§ Task objective:
This task calls for every line of the material to be output verbatim.

*** Block opens ***

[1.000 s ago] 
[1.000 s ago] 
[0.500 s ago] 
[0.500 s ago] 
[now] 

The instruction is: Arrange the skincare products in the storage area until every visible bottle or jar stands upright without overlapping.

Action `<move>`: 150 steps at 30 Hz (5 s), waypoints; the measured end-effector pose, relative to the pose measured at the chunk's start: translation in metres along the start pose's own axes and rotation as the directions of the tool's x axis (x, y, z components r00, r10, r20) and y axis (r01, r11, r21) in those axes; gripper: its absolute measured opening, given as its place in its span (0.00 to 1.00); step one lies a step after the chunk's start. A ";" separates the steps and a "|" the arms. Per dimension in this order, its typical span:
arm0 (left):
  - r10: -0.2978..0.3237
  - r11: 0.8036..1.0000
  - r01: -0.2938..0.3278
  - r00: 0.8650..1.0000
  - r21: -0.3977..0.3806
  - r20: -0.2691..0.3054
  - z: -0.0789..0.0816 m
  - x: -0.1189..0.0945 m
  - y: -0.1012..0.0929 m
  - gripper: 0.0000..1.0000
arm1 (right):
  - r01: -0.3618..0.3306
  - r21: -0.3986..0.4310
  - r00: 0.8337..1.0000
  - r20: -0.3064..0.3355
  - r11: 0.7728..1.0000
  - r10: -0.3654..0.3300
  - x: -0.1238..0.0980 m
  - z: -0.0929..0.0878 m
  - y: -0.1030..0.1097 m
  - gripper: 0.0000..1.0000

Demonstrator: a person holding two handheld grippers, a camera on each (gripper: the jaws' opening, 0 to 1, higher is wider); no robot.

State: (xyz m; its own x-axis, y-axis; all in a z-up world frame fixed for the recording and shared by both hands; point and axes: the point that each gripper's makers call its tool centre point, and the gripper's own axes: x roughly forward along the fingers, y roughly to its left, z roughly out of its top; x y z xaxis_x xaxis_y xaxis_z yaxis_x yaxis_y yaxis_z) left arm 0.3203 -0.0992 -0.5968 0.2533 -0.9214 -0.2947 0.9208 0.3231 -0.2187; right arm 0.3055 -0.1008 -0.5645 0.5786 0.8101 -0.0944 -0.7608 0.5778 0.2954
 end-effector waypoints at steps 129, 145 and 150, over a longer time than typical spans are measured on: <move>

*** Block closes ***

§ Answer for this exercise:
[1.000 s ago] 
[1.000 s ago] 
[0.500 s ago] 
[0.500 s ago] 
[now] 

The instruction is: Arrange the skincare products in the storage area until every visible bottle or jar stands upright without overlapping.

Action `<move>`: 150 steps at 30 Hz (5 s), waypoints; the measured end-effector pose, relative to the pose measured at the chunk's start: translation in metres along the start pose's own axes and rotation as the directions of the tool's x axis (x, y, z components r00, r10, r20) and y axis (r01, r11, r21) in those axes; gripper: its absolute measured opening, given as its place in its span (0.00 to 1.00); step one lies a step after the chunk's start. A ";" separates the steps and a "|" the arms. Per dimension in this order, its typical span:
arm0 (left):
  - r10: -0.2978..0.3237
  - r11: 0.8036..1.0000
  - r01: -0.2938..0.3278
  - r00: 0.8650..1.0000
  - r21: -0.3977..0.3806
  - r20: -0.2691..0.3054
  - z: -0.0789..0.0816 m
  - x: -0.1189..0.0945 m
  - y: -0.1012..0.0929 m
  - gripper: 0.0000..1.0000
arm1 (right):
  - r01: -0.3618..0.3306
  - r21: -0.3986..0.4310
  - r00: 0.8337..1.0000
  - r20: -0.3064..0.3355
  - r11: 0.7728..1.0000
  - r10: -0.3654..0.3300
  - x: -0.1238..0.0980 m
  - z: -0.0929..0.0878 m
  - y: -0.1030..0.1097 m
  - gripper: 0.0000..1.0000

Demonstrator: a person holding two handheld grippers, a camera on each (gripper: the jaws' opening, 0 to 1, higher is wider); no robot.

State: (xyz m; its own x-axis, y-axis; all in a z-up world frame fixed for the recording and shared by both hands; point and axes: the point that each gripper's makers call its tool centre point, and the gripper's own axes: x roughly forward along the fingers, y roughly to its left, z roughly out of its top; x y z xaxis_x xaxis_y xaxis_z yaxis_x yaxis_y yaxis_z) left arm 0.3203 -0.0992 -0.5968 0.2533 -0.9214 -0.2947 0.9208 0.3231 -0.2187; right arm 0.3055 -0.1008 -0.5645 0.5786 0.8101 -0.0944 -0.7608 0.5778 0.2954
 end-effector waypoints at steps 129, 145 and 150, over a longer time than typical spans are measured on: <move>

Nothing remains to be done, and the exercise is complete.